Assistant Professor of Management and Strategy
Kellogg School of Management
Faculty Associate, Institute for Policy Research
Northwestern University
Ph.D., Economics, Massachusetts Institute of
Technology, 2001
l-dafny@kellogg.northwestern.edu
Curriculum Vitae

Leemore Dafny is assistant professor of management and strategy at Northwestern's Kellogg School of Management. Trained as an economist, Dafny uses econometric methods to investigate the impact of public health insurance on healthcare costs and expenditures and to study competition in healthcare markets. Using nationwide data on Medicare beneficiaries, Dafny has examined the impact of Medicare pricing on the quantity and quality of inpatient admissions. She has also explored the strategic behavior of hospitals in surgical fields, finding evidence that hospitals may acquire additional experience in certain surgeries in order to deter entry by other providers. Currently, Dafny is investigating the effects of quality reporting on the Medicare HMO market, as well as exploring the impacts of hospital mergers on inpatient prices. Dafny is also a Faculty Research Fellow of the National Bureau of Economic Research in Cambridge, Mass.

Current Projects

Estimation and Identification of Merger Effects: An Application to Hospital
Mergers.
Advances in structural demand estimation have substantially improved economists' ability to forecast the impact of mergers. However, these models rely on extensive assumptions about consumer choice and firm objectives, and ultimately, observational methods are needed to test their validity. Observational studies, in turn, suffer from selection problems arising from the fact that merging entities differ from non-merging entities in unobserved ways.

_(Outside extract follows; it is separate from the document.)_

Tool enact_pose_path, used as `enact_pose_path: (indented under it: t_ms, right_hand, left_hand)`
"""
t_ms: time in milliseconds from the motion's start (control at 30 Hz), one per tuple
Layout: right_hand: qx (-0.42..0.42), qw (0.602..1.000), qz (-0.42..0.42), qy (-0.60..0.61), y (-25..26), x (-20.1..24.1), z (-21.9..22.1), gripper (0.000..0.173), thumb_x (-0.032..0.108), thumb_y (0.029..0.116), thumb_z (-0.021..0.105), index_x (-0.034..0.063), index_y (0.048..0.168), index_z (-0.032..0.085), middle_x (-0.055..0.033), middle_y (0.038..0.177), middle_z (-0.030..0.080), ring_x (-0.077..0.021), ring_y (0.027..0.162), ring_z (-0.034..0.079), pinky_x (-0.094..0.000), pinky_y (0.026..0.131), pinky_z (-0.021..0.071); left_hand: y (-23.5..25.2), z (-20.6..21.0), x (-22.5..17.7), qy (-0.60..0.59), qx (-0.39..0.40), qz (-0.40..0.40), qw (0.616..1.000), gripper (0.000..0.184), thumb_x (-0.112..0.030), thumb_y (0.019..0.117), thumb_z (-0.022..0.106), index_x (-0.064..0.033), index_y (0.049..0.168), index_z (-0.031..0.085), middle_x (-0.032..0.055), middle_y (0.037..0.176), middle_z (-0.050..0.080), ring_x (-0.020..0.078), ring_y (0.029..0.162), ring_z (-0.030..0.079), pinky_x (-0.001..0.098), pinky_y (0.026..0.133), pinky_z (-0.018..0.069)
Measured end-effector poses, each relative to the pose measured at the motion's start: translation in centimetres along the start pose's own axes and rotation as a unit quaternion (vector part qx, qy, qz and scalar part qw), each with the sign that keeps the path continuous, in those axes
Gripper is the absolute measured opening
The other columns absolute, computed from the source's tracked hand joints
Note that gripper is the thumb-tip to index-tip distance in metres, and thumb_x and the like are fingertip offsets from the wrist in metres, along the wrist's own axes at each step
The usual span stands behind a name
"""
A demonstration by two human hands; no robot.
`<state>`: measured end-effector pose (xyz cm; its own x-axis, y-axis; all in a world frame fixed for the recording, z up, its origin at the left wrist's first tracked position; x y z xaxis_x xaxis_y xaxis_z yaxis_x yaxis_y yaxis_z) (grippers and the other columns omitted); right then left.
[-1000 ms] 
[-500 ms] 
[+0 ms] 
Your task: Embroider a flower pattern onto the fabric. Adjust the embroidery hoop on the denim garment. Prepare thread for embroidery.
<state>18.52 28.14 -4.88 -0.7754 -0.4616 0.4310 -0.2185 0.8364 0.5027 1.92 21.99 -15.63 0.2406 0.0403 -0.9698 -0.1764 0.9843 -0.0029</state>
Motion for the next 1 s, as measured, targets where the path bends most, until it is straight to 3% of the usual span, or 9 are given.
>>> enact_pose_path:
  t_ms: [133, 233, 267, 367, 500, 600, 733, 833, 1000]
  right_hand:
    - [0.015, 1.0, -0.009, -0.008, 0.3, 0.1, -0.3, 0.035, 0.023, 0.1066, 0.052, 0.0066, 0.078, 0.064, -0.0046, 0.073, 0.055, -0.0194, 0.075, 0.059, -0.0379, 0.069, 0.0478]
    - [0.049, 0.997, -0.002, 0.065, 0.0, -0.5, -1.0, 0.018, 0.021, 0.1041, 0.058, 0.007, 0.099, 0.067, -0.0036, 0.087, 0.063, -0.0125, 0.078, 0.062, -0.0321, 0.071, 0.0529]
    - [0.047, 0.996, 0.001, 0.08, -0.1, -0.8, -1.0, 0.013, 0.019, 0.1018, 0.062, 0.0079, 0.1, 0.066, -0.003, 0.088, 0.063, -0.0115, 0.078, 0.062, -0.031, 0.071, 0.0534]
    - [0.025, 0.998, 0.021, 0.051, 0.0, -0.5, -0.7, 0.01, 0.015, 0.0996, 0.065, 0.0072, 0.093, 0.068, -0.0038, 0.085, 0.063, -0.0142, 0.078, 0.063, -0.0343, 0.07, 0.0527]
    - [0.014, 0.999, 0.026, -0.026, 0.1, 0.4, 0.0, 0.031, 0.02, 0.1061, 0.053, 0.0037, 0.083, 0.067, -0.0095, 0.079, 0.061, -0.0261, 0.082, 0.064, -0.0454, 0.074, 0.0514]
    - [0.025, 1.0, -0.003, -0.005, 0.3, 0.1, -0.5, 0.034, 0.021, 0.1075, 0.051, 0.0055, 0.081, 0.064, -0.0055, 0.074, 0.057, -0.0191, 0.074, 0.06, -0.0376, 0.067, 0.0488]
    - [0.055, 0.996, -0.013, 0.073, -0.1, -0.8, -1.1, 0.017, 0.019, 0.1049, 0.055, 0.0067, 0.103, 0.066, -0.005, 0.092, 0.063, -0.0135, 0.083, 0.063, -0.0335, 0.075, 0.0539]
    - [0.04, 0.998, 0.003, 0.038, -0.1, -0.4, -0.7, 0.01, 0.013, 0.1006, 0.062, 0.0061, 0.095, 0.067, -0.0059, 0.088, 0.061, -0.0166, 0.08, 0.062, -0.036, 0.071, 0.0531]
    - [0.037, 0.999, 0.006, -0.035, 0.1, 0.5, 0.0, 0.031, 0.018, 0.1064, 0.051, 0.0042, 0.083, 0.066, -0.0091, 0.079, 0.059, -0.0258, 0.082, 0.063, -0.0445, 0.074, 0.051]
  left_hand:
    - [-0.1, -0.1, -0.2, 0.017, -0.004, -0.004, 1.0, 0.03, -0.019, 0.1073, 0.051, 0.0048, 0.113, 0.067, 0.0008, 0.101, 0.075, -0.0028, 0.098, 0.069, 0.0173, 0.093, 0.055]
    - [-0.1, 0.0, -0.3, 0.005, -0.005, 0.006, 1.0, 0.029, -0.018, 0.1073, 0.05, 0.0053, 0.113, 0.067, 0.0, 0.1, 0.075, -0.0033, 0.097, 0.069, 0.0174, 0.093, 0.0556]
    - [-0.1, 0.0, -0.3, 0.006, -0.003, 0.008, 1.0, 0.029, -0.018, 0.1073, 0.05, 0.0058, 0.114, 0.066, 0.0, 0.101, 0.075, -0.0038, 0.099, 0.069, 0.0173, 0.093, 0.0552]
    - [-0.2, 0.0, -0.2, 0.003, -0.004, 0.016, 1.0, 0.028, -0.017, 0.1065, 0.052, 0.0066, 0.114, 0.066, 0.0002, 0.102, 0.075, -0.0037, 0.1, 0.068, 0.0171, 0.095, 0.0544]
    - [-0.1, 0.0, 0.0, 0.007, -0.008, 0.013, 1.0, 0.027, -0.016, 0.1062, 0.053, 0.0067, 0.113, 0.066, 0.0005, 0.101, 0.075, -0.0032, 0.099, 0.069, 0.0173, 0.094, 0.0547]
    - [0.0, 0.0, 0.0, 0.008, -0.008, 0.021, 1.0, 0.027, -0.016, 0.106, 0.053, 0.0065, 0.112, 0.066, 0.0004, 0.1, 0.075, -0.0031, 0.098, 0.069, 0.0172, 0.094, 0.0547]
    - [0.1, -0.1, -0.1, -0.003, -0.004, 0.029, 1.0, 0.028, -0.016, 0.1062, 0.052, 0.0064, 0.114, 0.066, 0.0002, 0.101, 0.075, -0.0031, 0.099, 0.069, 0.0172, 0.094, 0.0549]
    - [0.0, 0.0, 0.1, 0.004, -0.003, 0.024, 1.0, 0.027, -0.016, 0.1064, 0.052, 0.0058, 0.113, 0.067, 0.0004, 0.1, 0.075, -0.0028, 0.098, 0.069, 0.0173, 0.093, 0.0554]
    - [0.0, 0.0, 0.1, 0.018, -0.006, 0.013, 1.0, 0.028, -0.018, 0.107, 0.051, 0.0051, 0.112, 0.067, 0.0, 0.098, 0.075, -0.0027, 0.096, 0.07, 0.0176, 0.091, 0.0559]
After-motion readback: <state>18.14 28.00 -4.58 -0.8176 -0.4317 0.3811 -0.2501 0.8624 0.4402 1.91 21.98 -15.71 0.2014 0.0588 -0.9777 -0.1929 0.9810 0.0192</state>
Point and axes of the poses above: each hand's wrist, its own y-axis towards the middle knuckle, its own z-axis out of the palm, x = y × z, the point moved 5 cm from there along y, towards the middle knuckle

To obtain an accurate estimate of the ex-post effect of consummated mergers, Dafny proposes a combination of rival analysis and instrumental variables. By focusing on the effect of merger on the behavior of rival firms and instrumenting for these mergers, unbiased estimates of the effect of merger on market outcomes can be obtained. Using this methodology, she evaluates the impact of all independent hospital mergers between 1989 and 1996 on rivals' prices. She finds sharp increases in rival prices following a merger, with the greatest effect on the closest rivals. The results for this industry are more consistent with predictions from structural models than with prior observational estimates.

Do Report Cards Tell Consumers Anything They Don't Already Know? The Case of Medicare HMOs. The use of government-mandated report cards to diminish uncertainty about the quality of various products and services is widespread. However, report cards will have little effect if they simply confirm consumers' prior beliefs. Moreover, documented "responses" to report cards may reflect learning about quality that would have occurred in their absence. Using panel data on Medicare HMO market share between 1994 and 2002, Dafny with David Dranove, Walter McNerney Distinguished Professor of Health Industry Management at Kellogg, examine the relationship between enrollment and quality both before and after report cards were mailed to 40 million Medicare beneficiaries in 1999 and 2000. They find evidence for both market-based and report-card-induced learning. They estimate the report-card effect on enrollment in the two years following their release to be approximately equal to that of cumulative market learning between 1994 and 2002. The report-card effect is entirely due to beneficiaries' response to consumer satisfaction scores. Other reported quality measures such as the mammography rate did not affect enrollment.